Isn't the minimum '7' in each category? If so, you do not meet the minimum requirements.





> Can anyone please guide me what are the chances of getting an ITA from any province



Probably slim to none.


----------



## Mohit 9440 (Apr 5, 2018)

colchar said:


> That score is low.
> 
> 
> 
> ...


Hello Colchar,

Thank you for your detailed reply. Appreciated.

Just to correct you here the minimum IELTS score required to create an express entry profile is minimum 6 all L,R,W,S.

Could you please guide me how to improve the CRS in order to ITA ?
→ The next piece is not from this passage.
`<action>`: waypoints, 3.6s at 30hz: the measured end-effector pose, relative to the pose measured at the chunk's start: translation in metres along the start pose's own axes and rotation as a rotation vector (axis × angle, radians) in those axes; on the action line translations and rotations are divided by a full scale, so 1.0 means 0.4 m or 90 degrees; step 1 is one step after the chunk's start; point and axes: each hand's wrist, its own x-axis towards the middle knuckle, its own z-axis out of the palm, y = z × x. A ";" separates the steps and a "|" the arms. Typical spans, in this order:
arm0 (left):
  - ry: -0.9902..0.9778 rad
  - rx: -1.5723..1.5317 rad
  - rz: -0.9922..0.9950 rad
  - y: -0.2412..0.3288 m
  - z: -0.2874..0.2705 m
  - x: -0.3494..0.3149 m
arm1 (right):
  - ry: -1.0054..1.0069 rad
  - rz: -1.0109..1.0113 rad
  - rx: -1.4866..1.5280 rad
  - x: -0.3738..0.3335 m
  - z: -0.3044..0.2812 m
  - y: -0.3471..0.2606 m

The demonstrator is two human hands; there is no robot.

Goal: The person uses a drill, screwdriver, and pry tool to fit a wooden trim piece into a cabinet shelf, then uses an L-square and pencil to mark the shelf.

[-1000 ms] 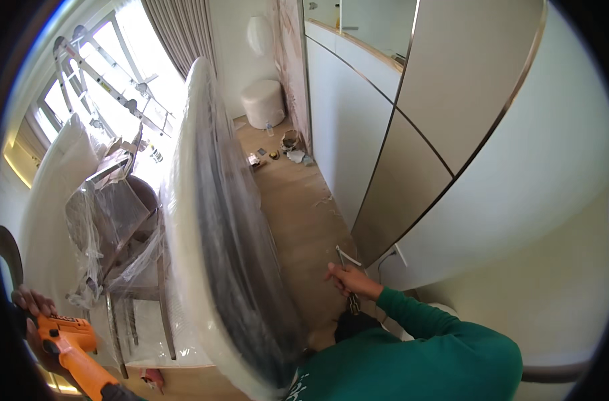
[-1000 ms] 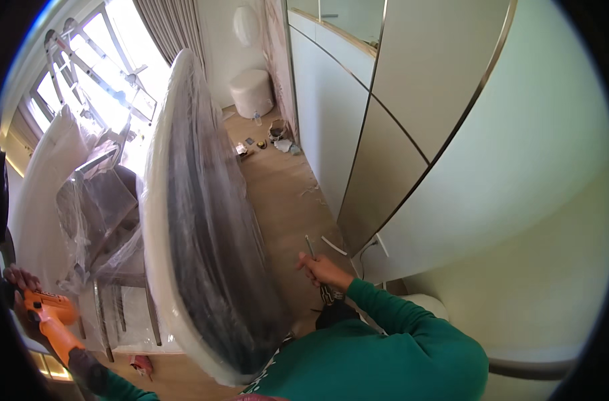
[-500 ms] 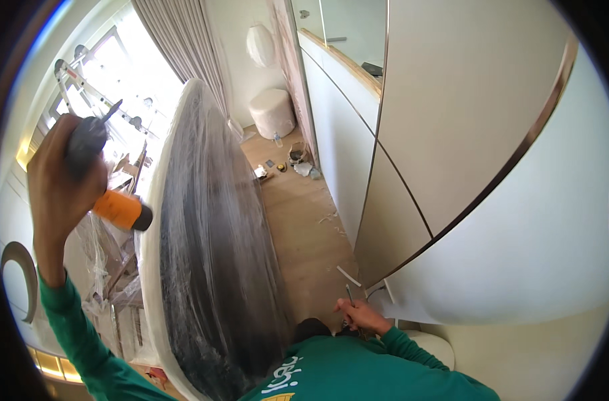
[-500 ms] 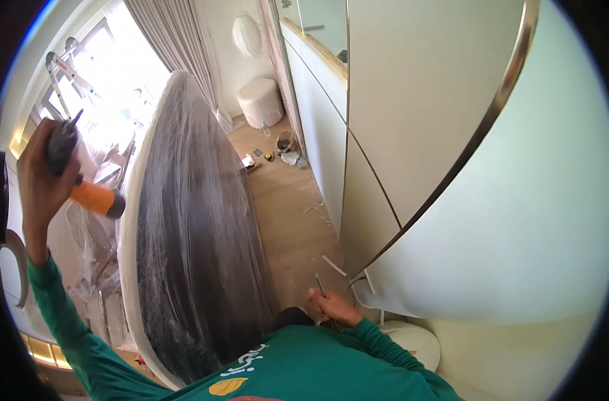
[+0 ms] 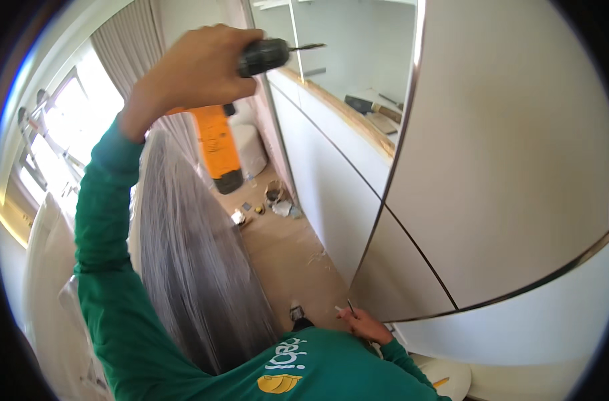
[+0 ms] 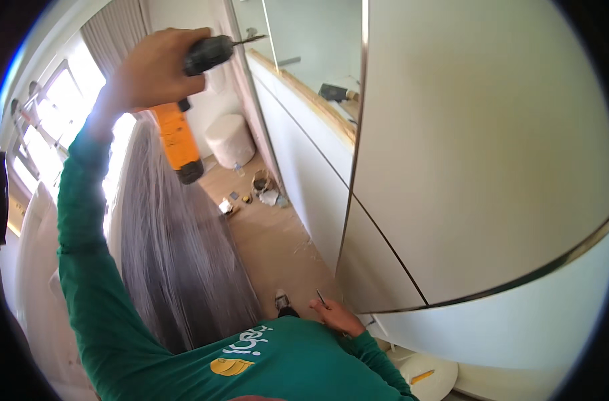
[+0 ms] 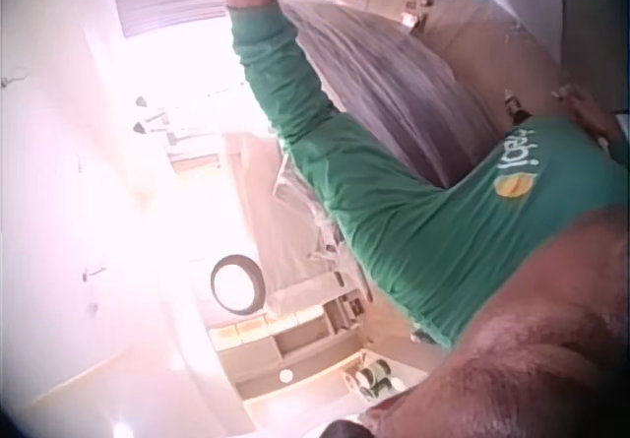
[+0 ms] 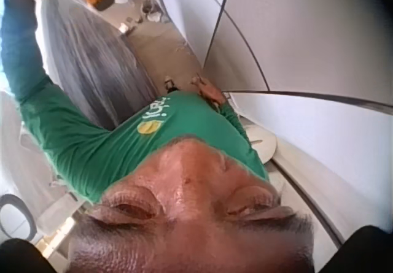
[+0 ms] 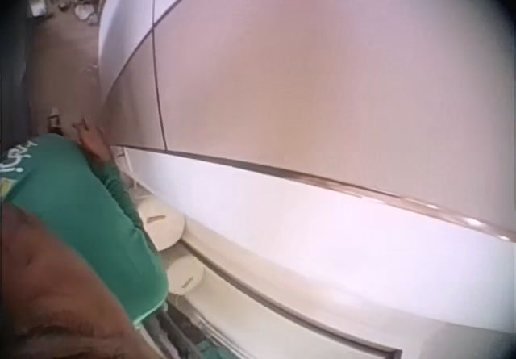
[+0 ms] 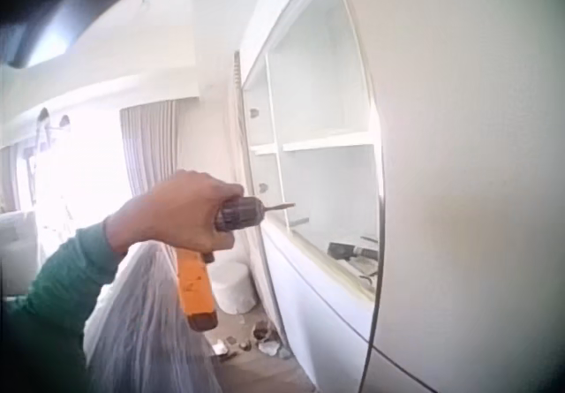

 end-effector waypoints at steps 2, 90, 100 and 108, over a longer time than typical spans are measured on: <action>-0.052 -0.064 0.026 -0.027 0.058 0.121 | 0.053 0.034 0.046 0.061 0.008 -0.067; -0.530 -1.467 0.531 -0.496 1.427 -0.034 | 0.587 0.013 0.596 1.112 0.256 -0.749; -0.523 -1.215 0.730 -0.471 1.476 -0.105 | 0.593 0.209 0.466 1.169 0.203 -0.707; -0.333 -1.311 0.712 -0.447 1.523 -0.141 | 0.555 0.247 0.413 1.174 0.182 -0.698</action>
1122 is Professional Occupation in Business Consulting

Best Regards,
Mohit


----------



## praveenyadav2019 (Apr 29, 2019)

Mohit 9440 said:


> Hello,
> 
> Even my CRS score is 334, NOC code 1122. Logged in the Express Entry application in August 2018 and in the same month applied for PEI PNP, however no response yet from PEI or any province.
> 
> ...


Please check on Alberta Demand list if 1122 is on there than you have some chances moroever RINP is about to open in coming months just wait and watch


----------



## sheral singh (Jul 19, 2019)

jumanji26 said:


> Hi All,
> 
> My score is 351, I know I am too far from cutoff score. What are the chances of receiving a PNP?
> 
> ...


If you have an active Express Entry Profile, you have chances of receiving nomination through the Express Entry linked streams of these provinces. 

All the best.


----------



## unitedred (Jan 18, 2019)

Hello sir 
around 1 year later with CRS score of 440 to 450 and B2 TEF and 7.0 IELTS or 7.5 IELTS can have chance to get response from OINP program (just french skill worker Ontario ) ?

thanks and regards


----------